┌──

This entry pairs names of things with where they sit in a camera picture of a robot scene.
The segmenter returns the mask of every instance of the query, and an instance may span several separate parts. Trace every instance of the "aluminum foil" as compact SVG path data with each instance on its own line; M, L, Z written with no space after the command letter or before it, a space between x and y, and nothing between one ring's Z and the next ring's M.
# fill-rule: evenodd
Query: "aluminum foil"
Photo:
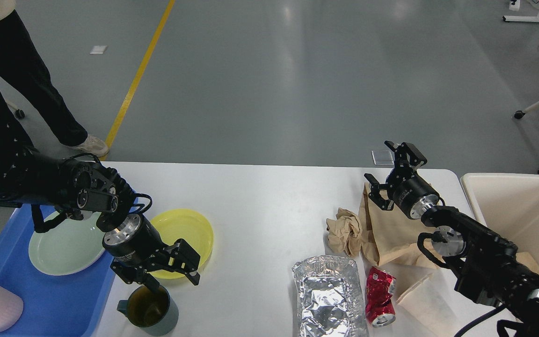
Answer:
M299 337L366 337L363 292L357 263L340 256L314 256L292 267L297 286Z

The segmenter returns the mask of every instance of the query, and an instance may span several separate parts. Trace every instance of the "white sneaker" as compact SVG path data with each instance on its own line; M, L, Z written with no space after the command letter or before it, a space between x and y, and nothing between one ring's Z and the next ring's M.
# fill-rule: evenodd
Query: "white sneaker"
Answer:
M74 150L81 150L83 152L88 152L96 156L105 156L109 152L109 147L105 144L105 141L93 136L92 134L86 137L84 143L77 145L76 147L69 147Z

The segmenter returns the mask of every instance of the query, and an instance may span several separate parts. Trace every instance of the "gray floor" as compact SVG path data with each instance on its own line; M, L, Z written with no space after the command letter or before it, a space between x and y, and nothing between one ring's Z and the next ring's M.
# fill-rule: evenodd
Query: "gray floor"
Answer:
M17 10L68 107L105 139L166 5ZM507 0L177 0L107 160L371 167L393 140L459 176L534 173L539 110L512 115L539 100L539 24L509 14ZM96 44L109 49L89 55ZM37 147L74 153L0 88Z

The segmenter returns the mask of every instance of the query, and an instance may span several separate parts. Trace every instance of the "black pants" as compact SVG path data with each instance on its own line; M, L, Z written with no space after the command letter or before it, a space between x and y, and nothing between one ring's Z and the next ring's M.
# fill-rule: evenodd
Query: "black pants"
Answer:
M39 111L60 143L74 147L86 140L86 130L74 119L53 87L49 70L16 11L0 21L0 77ZM9 113L0 93L0 113L3 109Z

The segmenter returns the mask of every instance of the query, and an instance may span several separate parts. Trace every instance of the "mug handle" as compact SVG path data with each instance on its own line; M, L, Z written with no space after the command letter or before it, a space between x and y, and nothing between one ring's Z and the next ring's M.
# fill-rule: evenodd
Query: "mug handle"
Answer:
M118 310L119 312L122 312L122 314L126 316L126 312L128 312L128 300L120 300L118 302L118 306L116 310Z

└──

[YOUR OBJECTIVE] Please find out how many lines of the material contain the string "sneaker" and answer with the count alone.

[TASK RESULT] 2